Linux pnfs client rewrite may 2006
From Linux NFS
(2 intermediate revisions not shown) |
Latest revision as of 23:40, 9 July 2007
pNFS Client Rewrite May 2006
NOTE: This patch set has been applied (05-09-2006) to the pnfs-2-6-16 CVS tree. The patches are left on line for their comments.
The current pNFS 2.6.16 CVS kernel client code combines the pNFS processing in the NFSv4 code path resulting in many #ifdefs and pnfs specific switching. The main purpose of this rewrite is to separate the pNFS code path from the NFSv2/v3/v4 code path. Following the method used to separate the NFSv2/v3/v4 code paths from each other, I created a new rpc_ops for pNFS, and moved all pNFS processing into the appropriate routines. New rpc_ops were created where necessary. Existing nfs functions were split when necessary.
The rpc_ops are set at mount. The NFSv4 client uses the nfs_v4_clientops rpc_ops as usual. If a server supports pNFS and a layout driver has been negotiated and initalized, the nfs_v4_clientops are replaced with the new pnfs_v4_clientops (see set_pnfs_layoutderiver()). The pnfs_v4_clientops also contain a reference to the new pnfs_file_operations, and which are now set via the rpc_ops.
Moving pNFS processing into their own rpc_ops allows for errors to be returned in rpc_ops calling routines that are ignored by the normal NFS code path, but required by pNFS. In the RPC based NFS read path, for example, the only error is -ENOMEM from allocating pages. All other errors are detected in the RPC path. pNFS has other possible errors, such as LAYOUTGET failing, or non-RPC based I/0 failing.
Four new rpc_ops allow pNFS to switch between using the normal server (server->rsize,rpages,wsize,wpages) read/write sizes and the data server read/write sizes (server->ds_rsize,ds_rpages,ds_wsize,ds_wpages) without if statements in the normal NFS code path. Note that there is still a chicken-and-egg problem due to this decision being made proir to the request size being calculated.
rsize(struct inode *, struct nfs_read_data *) wsize(struct inode *, struct nfs_write_data *) rpages(struct inode *, unsigned int *) wpages(struct inode *, unsigned int *)
Two new rpc_ops allow isolation of pNFS processing from normal NFS processing in the pageing setup for read and write.
pagein_one(struct list_head *, struct inode *) flush_one(struct inode *, struct list_head *, int, int)
Finally, non-RPC based I/0 drivers can use the page setup routines.
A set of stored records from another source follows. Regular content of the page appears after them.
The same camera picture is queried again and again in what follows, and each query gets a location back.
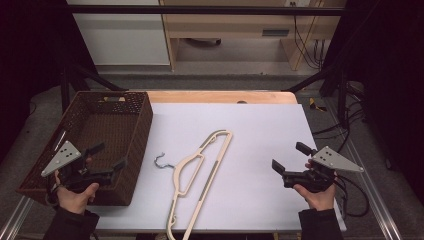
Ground wooden desk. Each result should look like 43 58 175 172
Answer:
159 0 348 72

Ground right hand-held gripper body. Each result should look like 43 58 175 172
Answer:
282 145 365 194

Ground hanging black cables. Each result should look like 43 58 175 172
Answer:
289 1 327 70

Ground black curtain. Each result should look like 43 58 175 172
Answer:
321 0 424 204
0 0 99 163

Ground aluminium rail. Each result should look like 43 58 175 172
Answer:
0 195 35 240
324 99 405 240

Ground black floor cables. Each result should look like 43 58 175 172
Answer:
312 81 368 155

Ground beige clothes hanger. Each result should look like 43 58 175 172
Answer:
153 129 234 240

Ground black metal stand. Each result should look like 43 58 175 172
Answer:
285 64 349 129
59 62 130 113

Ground black horizontal frame bar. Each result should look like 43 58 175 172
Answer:
65 4 348 17

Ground white cabinet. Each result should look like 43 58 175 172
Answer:
65 0 171 66

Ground yellow black tape piece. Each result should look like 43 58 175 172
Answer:
308 97 328 113

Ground person's right hand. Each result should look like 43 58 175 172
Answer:
293 159 338 212

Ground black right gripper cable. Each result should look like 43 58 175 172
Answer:
334 174 371 218

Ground brown woven basket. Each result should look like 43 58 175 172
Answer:
15 90 154 207

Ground person's left hand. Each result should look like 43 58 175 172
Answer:
54 157 100 216

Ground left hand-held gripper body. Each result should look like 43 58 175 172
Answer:
40 140 116 194

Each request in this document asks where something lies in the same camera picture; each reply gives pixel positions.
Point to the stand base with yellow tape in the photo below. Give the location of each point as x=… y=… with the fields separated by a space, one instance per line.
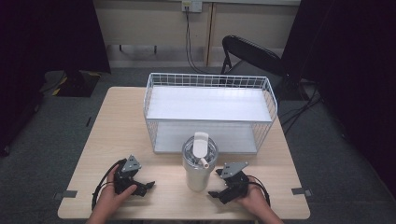
x=71 y=82

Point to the black curtain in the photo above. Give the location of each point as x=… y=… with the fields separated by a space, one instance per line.
x=46 y=37
x=345 y=62

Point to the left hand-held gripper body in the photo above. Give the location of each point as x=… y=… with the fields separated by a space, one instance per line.
x=124 y=182

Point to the person's left hand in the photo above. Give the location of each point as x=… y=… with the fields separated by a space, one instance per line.
x=112 y=196

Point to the grey tape strip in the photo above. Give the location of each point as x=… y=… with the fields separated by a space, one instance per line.
x=300 y=191
x=66 y=194

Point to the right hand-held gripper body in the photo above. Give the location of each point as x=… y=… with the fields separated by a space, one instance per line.
x=236 y=186

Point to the black folding chair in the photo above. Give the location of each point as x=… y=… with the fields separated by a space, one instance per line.
x=252 y=54

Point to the white tumbler cup with lid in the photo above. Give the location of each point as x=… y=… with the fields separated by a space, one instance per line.
x=199 y=168

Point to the white wall socket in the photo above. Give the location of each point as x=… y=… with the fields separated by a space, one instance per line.
x=192 y=5

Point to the person's right hand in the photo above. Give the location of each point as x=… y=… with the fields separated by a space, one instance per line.
x=253 y=199

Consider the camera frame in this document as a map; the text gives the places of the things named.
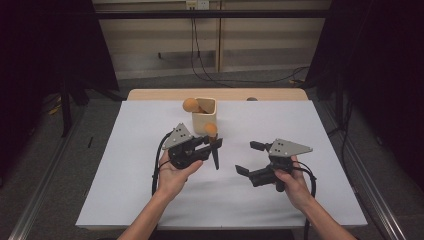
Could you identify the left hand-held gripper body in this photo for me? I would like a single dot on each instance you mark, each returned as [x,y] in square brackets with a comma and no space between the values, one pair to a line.
[181,151]

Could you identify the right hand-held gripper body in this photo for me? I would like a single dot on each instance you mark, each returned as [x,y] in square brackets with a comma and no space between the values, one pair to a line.
[283,148]

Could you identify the small makeup brush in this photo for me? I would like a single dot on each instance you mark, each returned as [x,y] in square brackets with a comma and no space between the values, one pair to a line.
[210,129]

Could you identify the cream square cup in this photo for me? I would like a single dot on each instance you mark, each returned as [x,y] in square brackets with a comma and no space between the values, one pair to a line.
[200,123]

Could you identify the large makeup brush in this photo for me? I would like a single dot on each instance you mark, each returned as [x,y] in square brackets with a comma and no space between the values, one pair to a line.
[190,105]

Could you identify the person's left hand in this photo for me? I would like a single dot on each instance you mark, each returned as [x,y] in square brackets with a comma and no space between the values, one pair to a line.
[171,181]

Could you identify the person's right hand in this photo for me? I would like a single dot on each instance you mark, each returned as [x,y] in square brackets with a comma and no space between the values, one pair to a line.
[296,188]

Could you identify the wooden table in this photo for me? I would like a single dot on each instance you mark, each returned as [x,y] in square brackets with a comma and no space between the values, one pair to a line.
[166,95]

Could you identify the black metal stand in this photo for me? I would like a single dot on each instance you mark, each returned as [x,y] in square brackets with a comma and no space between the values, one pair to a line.
[65,113]
[339,106]

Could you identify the black horizontal bar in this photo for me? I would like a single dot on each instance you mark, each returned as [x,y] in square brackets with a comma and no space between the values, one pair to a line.
[266,14]

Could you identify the aluminium floor rail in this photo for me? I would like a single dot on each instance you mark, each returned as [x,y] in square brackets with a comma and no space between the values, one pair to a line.
[36,203]
[391,223]

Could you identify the white wall socket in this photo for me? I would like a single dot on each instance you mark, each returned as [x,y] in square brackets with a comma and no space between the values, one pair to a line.
[200,4]

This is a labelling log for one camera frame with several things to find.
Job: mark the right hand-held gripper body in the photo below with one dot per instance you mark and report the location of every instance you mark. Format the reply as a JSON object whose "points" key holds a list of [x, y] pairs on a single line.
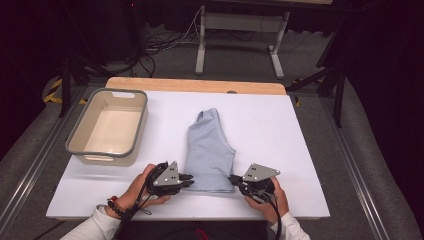
{"points": [[258, 173]]}

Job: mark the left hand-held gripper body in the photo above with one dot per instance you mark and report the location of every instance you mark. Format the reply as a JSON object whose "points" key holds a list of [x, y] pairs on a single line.
{"points": [[168, 176]]}

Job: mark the light blue tank top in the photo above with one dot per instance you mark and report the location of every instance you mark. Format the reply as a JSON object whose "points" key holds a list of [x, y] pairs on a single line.
{"points": [[208, 150]]}

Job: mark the beige basket with grey rim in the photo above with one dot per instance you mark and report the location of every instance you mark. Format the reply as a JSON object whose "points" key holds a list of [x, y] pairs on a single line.
{"points": [[113, 131]]}

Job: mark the person's right hand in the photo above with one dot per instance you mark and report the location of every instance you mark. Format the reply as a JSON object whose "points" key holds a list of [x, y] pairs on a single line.
{"points": [[275, 206]]}

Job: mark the person's left hand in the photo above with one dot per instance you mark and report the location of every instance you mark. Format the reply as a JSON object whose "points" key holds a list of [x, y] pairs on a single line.
{"points": [[133, 198]]}

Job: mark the white foam board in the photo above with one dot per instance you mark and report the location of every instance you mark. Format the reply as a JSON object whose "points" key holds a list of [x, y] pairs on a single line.
{"points": [[293, 150]]}

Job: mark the person's dark clothing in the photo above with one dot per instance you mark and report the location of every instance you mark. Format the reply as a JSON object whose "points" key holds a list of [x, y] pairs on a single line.
{"points": [[166, 231]]}

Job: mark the dark round table grommet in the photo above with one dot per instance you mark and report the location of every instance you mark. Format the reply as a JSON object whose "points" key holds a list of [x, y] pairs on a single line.
{"points": [[231, 92]]}

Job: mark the black metal stand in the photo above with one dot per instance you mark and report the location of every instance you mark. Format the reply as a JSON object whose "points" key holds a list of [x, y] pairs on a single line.
{"points": [[339, 100], [65, 86]]}

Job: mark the yellow black hazard tape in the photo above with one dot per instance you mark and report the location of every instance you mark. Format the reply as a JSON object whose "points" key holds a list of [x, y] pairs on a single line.
{"points": [[55, 87]]}

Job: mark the aluminium floor rail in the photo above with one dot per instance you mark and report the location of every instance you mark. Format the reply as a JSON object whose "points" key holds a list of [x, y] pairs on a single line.
{"points": [[353, 166], [36, 166]]}

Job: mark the white metal desk frame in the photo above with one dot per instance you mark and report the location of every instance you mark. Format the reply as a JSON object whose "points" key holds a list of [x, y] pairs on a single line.
{"points": [[241, 21]]}
At the conclusion of I/O, the pages need to be returned. This code exists in the RPC callback routines, which were called in the old pNFS client code. This resulted in many if(pnfs_XXX) switches around portions of the callback code that are RPC related. I split the callbacks into functions, and created new pNFS_xxx_norpc() callbacks that call only the portions of the RPC callbacks that apply.
The above process has been applied to the read/write/commit code paths. The directIO code path has yet to be examined.